··· Given data ···
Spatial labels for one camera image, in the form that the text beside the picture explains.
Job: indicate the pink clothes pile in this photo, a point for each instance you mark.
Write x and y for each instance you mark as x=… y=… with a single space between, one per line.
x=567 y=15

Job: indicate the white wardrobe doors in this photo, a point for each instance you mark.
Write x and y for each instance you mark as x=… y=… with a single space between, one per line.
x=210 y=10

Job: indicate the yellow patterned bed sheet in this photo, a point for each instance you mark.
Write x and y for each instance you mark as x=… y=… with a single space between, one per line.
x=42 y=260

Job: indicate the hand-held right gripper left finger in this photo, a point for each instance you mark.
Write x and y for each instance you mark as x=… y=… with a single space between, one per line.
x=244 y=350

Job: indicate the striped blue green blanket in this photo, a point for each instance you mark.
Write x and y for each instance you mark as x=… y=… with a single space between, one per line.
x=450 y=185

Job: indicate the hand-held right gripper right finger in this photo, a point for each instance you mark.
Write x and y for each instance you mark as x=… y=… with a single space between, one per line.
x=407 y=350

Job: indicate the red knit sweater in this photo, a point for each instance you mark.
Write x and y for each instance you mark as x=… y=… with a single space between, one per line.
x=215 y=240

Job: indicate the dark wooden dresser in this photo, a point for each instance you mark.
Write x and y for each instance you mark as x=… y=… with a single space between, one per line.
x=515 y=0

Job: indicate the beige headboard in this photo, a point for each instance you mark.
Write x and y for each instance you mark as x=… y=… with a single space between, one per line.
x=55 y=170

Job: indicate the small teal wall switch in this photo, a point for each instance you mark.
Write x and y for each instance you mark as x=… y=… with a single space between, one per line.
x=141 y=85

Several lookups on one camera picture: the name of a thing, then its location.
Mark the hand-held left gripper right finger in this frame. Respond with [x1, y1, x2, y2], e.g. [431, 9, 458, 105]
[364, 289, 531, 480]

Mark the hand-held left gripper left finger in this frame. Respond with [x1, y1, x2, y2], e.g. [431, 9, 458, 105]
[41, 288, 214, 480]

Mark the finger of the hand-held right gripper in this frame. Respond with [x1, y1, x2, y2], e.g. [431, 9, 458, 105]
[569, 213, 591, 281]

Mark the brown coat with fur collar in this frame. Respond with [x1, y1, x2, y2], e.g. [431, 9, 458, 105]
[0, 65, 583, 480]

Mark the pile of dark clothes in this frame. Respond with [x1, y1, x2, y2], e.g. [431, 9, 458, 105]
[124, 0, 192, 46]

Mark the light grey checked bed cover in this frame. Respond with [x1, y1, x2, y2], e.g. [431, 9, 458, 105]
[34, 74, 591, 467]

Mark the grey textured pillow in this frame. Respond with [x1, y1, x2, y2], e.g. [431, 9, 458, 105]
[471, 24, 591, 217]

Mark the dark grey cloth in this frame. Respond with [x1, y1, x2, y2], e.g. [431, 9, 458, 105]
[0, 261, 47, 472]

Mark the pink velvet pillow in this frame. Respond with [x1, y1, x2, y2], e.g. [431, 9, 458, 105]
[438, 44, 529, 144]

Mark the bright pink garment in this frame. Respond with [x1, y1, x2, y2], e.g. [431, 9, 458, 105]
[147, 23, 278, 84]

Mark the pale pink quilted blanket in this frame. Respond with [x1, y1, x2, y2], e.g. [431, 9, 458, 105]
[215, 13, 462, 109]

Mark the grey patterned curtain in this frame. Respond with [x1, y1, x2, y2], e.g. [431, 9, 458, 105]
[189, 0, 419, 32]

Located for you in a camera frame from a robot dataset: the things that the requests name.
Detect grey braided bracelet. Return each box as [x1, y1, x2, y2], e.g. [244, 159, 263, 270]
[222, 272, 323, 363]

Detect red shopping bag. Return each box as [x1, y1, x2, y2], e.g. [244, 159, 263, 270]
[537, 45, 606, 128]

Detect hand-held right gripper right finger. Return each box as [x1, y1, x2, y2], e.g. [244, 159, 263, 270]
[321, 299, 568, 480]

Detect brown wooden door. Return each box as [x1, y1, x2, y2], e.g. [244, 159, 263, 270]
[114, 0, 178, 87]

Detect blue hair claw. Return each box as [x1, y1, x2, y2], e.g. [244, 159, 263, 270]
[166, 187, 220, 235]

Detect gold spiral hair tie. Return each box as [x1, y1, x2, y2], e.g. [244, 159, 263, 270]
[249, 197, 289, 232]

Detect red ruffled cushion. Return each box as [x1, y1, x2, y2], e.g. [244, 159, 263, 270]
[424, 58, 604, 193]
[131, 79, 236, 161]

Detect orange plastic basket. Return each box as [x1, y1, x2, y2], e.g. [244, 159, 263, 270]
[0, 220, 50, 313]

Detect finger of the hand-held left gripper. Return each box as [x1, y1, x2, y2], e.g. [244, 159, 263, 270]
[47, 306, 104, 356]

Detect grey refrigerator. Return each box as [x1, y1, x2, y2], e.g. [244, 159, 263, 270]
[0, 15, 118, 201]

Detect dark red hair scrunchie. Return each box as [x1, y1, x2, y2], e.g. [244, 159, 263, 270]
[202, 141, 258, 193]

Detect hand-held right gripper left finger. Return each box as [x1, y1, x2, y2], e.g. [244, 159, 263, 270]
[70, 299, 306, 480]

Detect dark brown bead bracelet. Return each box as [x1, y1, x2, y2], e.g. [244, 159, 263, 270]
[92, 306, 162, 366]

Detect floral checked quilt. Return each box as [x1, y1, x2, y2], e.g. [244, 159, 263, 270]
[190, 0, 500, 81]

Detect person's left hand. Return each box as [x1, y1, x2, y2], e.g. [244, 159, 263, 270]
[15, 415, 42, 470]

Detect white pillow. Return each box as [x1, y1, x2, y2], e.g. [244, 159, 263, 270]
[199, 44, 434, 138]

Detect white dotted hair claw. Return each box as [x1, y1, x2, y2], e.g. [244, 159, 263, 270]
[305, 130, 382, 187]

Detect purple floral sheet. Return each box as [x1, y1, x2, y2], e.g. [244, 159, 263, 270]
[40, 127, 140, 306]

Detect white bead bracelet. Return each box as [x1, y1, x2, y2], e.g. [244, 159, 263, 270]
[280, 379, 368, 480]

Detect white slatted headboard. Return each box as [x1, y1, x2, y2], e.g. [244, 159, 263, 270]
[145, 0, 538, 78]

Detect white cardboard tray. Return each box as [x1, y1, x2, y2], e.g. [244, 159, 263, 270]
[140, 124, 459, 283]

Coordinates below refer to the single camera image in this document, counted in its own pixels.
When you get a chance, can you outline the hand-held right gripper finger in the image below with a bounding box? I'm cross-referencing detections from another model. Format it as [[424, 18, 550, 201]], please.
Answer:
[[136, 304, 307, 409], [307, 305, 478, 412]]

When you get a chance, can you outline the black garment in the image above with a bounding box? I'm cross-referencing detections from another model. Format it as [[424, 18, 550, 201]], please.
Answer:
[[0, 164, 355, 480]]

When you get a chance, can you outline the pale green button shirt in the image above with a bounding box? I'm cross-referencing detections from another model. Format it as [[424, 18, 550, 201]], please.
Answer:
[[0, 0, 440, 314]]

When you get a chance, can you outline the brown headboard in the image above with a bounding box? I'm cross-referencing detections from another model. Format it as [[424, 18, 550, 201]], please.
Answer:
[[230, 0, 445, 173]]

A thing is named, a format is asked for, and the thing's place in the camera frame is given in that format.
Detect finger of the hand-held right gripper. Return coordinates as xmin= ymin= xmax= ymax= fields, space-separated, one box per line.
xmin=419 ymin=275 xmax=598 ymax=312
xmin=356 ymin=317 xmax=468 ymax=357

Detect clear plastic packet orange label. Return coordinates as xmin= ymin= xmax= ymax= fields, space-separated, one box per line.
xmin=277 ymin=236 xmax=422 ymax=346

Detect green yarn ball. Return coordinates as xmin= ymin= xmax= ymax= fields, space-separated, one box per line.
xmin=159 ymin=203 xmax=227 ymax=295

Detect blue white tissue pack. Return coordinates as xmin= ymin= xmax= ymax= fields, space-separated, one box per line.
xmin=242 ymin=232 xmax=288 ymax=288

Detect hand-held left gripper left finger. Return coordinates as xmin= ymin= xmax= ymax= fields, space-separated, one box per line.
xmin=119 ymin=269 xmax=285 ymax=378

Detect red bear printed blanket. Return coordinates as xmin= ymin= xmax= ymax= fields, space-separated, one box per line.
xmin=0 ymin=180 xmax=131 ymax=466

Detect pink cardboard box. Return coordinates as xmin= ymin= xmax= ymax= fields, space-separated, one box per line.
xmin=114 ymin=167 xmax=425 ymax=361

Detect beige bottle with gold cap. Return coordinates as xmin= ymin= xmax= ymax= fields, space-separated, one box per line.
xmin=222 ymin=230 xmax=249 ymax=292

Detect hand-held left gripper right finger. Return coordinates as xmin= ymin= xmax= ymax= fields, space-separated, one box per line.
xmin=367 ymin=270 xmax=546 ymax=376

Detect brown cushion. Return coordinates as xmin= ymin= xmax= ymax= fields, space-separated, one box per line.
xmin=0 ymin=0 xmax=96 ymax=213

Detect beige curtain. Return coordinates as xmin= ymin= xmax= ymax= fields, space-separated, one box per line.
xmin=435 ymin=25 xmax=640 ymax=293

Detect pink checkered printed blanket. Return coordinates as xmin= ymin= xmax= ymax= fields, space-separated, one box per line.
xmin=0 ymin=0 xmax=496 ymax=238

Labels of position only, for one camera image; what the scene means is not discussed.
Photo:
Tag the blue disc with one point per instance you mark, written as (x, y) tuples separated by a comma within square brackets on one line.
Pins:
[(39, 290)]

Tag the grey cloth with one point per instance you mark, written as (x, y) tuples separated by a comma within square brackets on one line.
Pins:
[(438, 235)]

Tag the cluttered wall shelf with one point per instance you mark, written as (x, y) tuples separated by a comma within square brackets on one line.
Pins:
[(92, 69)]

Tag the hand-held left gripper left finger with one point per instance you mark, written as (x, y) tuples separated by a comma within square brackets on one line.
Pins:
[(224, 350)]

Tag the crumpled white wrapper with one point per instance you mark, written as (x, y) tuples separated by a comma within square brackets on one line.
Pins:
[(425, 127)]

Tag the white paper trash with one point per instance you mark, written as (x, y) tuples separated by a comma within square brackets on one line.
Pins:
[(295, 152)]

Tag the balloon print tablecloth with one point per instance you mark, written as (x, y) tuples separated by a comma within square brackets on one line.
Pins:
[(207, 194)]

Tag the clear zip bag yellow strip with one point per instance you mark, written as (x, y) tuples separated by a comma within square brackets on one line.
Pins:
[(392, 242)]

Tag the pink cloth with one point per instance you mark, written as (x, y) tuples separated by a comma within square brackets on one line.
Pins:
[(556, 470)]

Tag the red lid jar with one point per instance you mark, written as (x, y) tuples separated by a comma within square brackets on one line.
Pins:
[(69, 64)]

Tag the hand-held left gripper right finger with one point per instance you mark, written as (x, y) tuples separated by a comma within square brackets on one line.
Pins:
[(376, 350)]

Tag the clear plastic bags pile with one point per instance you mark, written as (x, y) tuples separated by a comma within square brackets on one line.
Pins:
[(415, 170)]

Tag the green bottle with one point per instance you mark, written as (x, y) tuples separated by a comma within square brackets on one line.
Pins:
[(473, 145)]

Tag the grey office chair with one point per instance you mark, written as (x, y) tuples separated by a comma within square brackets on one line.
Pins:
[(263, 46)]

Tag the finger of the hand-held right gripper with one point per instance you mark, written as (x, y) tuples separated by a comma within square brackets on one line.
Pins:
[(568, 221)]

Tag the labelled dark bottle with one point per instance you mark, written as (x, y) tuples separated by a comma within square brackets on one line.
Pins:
···
» **Exercise requirements**:
From the entries above, extract each line containing "wall".

» **Finished exercise**:
Job: indicate the small teal wall switch in this photo, a point for each instance you mark.
Tag the cluttered wall shelf with one point per instance you mark, written as (x, y) tuples separated by a comma within square brackets on one line.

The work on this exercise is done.